From the data underneath, reproduce exactly the stretch that begins at the line with "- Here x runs" and ends after the line with "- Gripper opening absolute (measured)".

Segment Start: DATA PROVIDED

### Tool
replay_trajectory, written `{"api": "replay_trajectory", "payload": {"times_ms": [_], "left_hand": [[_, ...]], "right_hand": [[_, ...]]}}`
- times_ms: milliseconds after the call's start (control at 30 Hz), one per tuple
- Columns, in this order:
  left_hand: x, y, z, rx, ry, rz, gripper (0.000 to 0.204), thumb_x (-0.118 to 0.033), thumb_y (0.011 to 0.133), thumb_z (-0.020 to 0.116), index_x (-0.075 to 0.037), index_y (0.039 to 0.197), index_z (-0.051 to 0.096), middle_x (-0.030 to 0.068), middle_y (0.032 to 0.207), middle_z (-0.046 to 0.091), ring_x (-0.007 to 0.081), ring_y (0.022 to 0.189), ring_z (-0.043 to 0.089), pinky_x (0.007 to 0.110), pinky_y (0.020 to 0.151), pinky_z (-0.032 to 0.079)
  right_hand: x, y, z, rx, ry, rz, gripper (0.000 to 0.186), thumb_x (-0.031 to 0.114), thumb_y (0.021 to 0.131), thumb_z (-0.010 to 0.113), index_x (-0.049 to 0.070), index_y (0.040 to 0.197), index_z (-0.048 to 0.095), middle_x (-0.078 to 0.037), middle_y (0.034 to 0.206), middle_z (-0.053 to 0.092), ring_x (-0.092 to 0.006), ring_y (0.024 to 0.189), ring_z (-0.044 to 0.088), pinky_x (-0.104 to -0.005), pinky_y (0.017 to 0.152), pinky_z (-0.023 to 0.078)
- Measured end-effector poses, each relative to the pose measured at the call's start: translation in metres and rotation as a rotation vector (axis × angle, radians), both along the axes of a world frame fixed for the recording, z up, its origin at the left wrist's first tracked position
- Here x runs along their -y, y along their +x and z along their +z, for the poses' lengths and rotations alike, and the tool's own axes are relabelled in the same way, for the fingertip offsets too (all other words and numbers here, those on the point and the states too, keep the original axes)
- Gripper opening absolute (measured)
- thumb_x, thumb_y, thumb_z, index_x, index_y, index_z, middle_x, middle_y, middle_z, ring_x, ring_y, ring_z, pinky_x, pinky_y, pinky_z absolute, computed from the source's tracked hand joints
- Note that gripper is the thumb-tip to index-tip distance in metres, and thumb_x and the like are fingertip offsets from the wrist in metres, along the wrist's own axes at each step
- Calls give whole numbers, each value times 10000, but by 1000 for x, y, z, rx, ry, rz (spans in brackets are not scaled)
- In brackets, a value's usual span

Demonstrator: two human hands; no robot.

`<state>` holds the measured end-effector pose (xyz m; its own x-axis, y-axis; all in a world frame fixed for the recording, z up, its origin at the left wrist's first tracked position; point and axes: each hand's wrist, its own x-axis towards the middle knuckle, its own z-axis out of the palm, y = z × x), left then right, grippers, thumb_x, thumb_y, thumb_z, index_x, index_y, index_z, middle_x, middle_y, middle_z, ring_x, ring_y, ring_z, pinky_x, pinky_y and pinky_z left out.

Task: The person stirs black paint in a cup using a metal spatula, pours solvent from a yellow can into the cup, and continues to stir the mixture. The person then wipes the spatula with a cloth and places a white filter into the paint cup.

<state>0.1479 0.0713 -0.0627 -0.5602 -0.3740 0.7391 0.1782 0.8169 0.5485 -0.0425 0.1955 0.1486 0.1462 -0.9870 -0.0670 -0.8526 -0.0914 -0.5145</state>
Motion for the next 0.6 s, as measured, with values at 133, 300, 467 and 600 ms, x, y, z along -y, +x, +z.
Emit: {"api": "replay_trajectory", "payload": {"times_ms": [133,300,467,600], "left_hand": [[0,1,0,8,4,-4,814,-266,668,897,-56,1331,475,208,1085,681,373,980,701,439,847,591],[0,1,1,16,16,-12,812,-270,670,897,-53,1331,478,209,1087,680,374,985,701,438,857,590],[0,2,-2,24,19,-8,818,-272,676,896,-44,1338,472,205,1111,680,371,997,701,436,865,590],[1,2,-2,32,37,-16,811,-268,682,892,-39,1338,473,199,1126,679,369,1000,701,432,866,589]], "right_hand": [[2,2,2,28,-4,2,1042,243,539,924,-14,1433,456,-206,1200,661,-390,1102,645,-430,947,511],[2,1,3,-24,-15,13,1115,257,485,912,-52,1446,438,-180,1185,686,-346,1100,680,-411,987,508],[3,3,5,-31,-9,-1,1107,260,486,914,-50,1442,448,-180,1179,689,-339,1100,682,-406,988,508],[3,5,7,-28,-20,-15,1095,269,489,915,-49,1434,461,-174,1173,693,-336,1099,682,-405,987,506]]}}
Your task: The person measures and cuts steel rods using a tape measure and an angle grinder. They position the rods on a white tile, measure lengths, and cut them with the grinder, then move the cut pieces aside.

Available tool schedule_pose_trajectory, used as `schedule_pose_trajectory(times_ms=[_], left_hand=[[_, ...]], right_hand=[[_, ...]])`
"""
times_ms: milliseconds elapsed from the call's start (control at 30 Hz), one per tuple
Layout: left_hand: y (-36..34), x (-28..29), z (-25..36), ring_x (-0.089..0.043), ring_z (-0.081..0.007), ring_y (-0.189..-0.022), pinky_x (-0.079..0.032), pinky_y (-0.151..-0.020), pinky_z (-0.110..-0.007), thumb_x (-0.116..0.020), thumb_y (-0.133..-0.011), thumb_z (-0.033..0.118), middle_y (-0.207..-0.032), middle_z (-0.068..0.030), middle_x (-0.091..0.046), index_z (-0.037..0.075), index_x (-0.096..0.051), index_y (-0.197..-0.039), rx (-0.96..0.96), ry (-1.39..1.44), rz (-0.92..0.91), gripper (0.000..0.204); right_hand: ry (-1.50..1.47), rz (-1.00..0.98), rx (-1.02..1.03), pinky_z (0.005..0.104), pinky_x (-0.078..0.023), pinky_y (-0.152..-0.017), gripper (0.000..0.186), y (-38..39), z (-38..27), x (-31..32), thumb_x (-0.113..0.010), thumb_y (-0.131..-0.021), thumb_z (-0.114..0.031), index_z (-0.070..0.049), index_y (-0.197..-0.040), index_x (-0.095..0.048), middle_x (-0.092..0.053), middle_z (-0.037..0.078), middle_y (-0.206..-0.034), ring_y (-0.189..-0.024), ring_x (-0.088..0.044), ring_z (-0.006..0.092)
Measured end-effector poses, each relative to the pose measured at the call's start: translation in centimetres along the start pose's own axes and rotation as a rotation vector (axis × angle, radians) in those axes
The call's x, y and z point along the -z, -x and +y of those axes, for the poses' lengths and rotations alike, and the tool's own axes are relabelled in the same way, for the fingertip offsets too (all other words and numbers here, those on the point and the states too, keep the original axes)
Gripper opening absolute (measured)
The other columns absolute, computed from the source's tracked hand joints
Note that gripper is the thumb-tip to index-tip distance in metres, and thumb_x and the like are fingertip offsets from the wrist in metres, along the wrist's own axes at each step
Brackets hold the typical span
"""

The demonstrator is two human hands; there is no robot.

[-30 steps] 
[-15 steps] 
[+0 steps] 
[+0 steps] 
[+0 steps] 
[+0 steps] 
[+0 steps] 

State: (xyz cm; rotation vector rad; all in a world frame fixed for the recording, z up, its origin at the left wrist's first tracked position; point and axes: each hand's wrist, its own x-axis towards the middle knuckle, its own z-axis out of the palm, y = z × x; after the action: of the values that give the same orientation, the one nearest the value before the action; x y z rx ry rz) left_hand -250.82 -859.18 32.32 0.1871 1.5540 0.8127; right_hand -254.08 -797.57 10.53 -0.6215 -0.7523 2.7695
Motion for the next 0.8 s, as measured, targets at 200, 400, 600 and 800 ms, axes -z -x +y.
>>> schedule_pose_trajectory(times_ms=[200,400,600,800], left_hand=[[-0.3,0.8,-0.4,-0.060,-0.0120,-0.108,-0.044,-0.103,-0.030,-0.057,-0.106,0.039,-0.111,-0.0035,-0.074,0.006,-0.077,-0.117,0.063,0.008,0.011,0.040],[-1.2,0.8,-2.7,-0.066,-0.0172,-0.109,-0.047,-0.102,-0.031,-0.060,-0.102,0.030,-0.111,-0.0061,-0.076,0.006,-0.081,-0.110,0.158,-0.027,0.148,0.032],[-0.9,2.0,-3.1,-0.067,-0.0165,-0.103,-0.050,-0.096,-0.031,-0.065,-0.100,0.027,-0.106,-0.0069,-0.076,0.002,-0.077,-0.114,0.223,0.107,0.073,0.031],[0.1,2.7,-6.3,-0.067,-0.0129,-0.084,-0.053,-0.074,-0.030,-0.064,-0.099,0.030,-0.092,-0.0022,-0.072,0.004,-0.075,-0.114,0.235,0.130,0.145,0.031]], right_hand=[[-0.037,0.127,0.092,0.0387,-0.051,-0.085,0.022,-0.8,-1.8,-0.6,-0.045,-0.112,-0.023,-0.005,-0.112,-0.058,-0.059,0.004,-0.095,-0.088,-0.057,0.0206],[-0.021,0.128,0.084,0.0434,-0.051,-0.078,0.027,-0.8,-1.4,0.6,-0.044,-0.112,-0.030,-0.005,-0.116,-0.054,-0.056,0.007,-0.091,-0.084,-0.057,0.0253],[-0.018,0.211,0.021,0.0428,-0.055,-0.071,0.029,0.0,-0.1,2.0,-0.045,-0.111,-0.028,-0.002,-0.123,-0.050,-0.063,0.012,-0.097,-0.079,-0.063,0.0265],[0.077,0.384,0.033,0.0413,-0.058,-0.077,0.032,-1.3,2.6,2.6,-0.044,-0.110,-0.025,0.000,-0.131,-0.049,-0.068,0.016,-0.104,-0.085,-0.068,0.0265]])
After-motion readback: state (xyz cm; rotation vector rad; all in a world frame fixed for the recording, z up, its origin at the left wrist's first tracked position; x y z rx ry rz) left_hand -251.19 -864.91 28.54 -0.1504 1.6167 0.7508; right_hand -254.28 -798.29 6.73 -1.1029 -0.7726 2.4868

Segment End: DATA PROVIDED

**SOLUTION TO THIS TASK**
- Here x runs along their -y, y along their +x and z along their +z, for the poses' lengths and rotations alike, and the tool's own axes are relabelled in the same way, for the fingertip offsets too (all other words and numbers here, those on the point and the states too, keep the original axes)
- Gripper opening absolute (measured)

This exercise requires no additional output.